Work instruction:
The lines below that include the word "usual" are to be reported.

Extracted entries:
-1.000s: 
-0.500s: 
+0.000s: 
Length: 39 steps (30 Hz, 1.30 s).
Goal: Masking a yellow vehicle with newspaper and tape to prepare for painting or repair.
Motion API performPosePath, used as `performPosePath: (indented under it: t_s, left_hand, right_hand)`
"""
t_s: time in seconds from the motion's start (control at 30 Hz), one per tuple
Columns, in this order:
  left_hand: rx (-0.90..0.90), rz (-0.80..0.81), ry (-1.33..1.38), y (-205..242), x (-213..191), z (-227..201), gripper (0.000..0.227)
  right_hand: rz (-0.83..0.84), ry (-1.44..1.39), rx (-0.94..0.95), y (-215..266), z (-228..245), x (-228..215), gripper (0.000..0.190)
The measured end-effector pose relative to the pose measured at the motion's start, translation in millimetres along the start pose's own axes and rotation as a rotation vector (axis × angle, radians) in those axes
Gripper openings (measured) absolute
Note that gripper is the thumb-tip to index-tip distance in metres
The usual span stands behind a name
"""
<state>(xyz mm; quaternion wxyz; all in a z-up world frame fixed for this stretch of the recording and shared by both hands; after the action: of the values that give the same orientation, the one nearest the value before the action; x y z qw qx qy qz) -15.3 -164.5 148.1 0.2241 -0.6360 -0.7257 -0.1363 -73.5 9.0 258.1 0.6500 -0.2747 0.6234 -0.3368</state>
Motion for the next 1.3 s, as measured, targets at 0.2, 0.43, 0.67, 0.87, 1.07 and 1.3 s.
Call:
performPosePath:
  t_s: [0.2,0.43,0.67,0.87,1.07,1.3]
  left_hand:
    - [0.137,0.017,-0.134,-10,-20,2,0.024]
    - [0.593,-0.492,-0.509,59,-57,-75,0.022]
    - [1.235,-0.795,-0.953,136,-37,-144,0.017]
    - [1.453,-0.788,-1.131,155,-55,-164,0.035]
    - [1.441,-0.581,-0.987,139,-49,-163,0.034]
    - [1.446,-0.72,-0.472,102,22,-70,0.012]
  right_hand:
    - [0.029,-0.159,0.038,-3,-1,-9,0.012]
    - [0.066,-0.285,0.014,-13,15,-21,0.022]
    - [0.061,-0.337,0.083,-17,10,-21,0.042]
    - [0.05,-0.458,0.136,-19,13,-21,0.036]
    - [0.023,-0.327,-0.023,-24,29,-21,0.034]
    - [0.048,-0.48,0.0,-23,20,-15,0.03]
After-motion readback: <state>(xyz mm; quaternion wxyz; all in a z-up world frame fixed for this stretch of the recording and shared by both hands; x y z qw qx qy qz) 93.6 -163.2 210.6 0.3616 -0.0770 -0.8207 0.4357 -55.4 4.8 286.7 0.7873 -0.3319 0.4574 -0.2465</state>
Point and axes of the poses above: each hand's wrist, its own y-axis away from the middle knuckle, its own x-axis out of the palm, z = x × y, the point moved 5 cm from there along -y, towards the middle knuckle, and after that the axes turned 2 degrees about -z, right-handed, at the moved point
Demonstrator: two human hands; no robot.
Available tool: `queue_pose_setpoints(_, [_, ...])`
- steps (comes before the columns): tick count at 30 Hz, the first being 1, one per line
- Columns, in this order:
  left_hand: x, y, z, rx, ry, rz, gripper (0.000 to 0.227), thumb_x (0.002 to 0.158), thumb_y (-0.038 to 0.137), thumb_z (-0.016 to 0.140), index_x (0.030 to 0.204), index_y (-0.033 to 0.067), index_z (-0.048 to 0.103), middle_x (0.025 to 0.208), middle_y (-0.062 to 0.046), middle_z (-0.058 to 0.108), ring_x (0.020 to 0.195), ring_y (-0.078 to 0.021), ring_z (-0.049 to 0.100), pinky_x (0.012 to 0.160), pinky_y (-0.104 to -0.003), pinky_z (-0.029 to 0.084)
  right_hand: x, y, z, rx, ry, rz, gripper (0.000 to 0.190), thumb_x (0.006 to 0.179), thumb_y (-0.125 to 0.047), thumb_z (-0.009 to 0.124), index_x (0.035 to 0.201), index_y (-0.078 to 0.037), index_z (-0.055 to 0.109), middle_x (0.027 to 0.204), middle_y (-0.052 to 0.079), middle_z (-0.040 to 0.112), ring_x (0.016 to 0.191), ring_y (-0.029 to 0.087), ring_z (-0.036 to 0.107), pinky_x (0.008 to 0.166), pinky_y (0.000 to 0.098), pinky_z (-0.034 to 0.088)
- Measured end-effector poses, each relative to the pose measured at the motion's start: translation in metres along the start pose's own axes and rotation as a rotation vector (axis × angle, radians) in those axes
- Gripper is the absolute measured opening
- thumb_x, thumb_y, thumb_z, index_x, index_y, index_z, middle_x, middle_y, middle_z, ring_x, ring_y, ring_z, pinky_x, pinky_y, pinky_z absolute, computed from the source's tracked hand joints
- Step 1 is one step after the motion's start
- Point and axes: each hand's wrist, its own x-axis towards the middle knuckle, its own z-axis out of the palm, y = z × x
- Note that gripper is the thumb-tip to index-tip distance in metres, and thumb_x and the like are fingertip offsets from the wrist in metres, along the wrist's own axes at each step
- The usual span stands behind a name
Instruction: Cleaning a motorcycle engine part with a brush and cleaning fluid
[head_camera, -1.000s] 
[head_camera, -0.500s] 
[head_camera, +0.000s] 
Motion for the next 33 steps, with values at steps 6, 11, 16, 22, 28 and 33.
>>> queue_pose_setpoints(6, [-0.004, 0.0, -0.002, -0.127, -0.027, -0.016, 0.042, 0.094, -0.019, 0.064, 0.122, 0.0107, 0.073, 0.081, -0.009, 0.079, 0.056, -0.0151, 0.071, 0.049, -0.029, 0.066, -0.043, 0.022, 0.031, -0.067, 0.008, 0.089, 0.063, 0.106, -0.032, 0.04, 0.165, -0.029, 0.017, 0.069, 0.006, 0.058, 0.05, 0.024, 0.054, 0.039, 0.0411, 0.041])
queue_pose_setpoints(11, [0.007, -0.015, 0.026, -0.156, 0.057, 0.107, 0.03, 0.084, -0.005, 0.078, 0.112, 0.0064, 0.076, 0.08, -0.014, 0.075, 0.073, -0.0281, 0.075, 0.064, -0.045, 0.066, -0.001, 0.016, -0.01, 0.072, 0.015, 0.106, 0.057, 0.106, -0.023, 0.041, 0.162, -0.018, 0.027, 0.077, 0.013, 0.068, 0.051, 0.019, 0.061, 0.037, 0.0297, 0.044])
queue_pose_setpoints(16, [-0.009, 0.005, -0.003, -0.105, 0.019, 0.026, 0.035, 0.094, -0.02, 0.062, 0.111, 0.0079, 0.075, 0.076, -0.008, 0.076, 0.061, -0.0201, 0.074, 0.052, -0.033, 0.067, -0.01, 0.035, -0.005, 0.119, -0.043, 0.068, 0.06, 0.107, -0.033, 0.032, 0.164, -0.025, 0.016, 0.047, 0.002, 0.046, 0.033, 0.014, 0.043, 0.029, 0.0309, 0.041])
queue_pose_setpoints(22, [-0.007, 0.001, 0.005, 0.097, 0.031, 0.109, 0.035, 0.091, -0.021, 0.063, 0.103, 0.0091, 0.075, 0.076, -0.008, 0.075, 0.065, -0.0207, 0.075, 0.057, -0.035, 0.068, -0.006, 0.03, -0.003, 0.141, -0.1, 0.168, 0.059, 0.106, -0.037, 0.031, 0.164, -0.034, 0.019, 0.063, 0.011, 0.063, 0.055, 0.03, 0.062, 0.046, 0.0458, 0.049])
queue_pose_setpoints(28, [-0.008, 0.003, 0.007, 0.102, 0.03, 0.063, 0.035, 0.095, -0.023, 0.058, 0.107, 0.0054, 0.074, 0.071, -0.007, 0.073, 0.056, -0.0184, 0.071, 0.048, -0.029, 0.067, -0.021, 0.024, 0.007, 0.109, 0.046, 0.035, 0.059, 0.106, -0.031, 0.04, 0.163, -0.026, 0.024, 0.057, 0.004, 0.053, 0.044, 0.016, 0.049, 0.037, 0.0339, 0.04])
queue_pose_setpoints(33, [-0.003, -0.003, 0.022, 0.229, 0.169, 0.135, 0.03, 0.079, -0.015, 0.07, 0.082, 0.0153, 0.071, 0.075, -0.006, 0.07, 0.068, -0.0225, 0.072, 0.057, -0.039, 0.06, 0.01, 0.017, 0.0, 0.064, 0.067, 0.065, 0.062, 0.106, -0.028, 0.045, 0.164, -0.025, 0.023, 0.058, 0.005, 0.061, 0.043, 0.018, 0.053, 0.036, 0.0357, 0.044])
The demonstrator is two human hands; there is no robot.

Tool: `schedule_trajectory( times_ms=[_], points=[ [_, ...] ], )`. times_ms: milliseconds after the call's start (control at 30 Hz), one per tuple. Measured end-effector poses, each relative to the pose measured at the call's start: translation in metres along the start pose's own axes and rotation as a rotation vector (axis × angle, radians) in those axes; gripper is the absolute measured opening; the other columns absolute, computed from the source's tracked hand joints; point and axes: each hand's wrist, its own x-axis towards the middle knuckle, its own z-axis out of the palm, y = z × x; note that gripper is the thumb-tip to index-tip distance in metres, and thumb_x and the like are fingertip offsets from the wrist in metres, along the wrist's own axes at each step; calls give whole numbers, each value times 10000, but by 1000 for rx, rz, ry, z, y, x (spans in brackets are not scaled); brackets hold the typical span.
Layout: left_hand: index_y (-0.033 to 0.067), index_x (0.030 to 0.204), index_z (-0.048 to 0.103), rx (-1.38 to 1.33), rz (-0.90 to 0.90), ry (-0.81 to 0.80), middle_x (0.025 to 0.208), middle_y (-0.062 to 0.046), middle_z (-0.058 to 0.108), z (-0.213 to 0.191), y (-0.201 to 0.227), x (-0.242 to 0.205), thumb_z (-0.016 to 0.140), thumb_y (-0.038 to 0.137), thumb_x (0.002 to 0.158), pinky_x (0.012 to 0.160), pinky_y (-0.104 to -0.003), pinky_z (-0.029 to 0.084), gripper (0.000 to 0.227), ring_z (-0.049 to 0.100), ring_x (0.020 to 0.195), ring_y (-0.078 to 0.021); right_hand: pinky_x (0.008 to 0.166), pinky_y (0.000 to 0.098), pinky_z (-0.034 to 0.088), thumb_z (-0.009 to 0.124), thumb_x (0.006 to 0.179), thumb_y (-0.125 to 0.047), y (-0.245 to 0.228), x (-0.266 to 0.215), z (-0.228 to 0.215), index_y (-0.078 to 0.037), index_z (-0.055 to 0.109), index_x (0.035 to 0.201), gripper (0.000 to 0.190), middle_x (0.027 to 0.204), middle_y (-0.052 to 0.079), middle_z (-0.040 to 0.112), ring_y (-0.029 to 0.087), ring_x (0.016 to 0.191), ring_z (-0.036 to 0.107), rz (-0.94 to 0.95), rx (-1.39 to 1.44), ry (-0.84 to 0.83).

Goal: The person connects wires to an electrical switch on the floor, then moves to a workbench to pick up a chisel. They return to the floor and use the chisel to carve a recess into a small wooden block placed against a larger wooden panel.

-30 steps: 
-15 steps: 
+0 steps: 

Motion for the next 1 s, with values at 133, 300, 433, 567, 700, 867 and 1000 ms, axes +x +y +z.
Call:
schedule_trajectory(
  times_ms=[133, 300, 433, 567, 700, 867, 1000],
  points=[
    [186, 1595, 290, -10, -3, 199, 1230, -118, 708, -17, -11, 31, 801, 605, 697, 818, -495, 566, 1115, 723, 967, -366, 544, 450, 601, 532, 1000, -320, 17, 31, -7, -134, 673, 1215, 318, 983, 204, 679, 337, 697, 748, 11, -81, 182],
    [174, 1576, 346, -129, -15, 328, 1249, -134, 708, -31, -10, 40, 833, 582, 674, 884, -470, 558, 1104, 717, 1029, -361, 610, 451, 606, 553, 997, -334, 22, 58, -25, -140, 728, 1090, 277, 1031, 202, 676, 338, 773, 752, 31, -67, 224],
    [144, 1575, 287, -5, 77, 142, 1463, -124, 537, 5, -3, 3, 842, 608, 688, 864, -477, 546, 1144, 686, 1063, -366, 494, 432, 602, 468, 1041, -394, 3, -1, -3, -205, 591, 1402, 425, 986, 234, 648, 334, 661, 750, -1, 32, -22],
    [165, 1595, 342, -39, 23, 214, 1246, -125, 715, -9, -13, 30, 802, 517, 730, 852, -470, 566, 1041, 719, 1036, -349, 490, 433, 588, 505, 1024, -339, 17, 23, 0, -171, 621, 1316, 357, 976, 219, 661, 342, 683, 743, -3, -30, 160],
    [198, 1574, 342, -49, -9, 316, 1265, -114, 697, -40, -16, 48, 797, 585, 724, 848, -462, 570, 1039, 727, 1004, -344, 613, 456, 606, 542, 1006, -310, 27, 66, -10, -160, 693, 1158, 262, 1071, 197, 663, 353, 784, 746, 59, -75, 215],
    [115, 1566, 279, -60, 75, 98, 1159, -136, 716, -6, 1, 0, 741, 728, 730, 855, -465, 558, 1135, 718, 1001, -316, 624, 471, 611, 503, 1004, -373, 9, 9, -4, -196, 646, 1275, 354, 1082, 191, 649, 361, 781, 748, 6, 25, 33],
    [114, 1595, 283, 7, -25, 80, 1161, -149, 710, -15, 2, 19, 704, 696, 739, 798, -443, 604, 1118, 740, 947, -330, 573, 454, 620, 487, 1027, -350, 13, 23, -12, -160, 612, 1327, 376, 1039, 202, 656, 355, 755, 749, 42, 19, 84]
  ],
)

Output:
The usual span stands behind a name
- The usual span stands behind a name

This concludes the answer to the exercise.